Let me use a none-computerized example.

You have something very valuable that you don't want stolen. Say a bajillion dollar necklace. When it isn't being worn, you want to store it someplace safe, so that thieves can't easily steal it from your home while you're away. The standard location is in a Vault or a Safe. So you select a quality Safe, but what's the first thing you do? You decide where to put it, preferably someplace hidden and none obvious. The more time it takes to find the safe is less time any thieves have to crack that safe. No safe is ever 100% secure. If you're really tricksy, you purchase two Safes. One you put in a semi-obvious location (behind a picture frame) and the other Safe you put in a very secure location, say in a special room buried underground that you have to access through the wine cellar by moving a rack of wine bottles.
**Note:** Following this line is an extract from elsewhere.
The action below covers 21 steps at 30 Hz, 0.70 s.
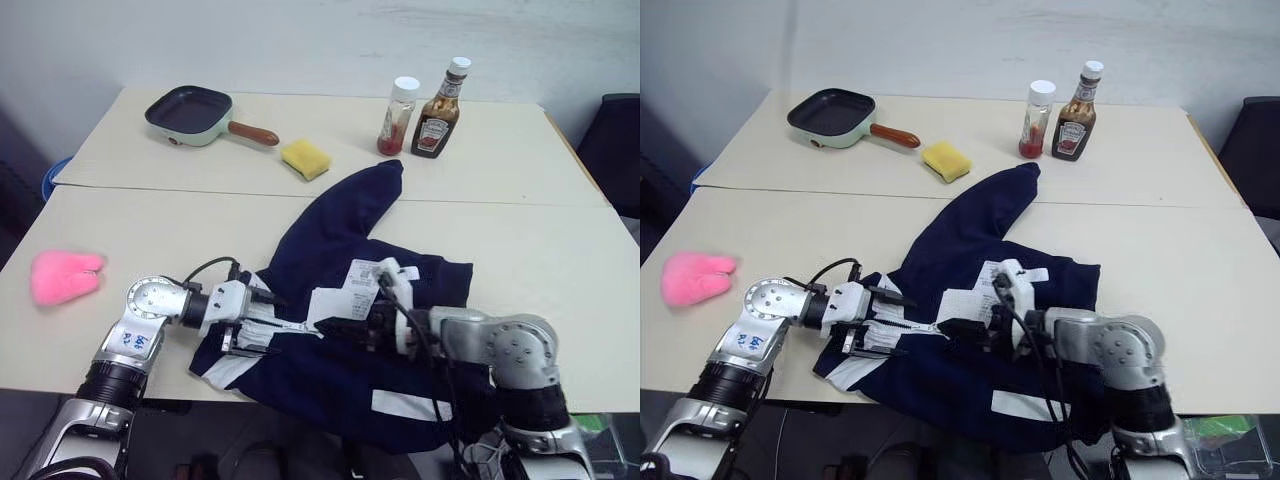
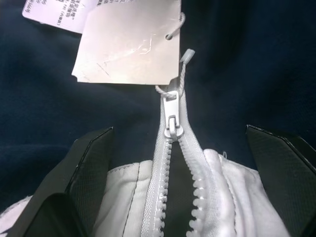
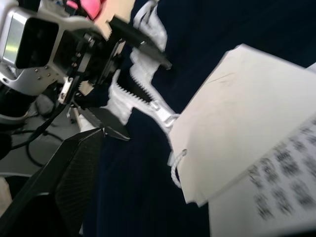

One day you get home, and you find that someone found the secure Safe, but didn't successfully crack it. Do you disclose to the news media that a thief broke into your home, and found the securely hidden Safe? Only if you're a moron. If you let the news media disclose how your Safe was found, now every thief in the world knows where that Safe is. Chances are one of them knows how to crack it. Right now the only thief that knows where it is was unsuccessful. Now you put all your efforts into fixing that problem. You don't open yourself to thievery by giving away the details to the whole world.

It's the same problem, only much larger in scope, when it comes to computer security. Every detail is important. The type of servers and workstations, the operating systems, applications installed, network layout and any security systems that protect that infrastructure. Also important, the physical location, the people who have access, physical security, everything.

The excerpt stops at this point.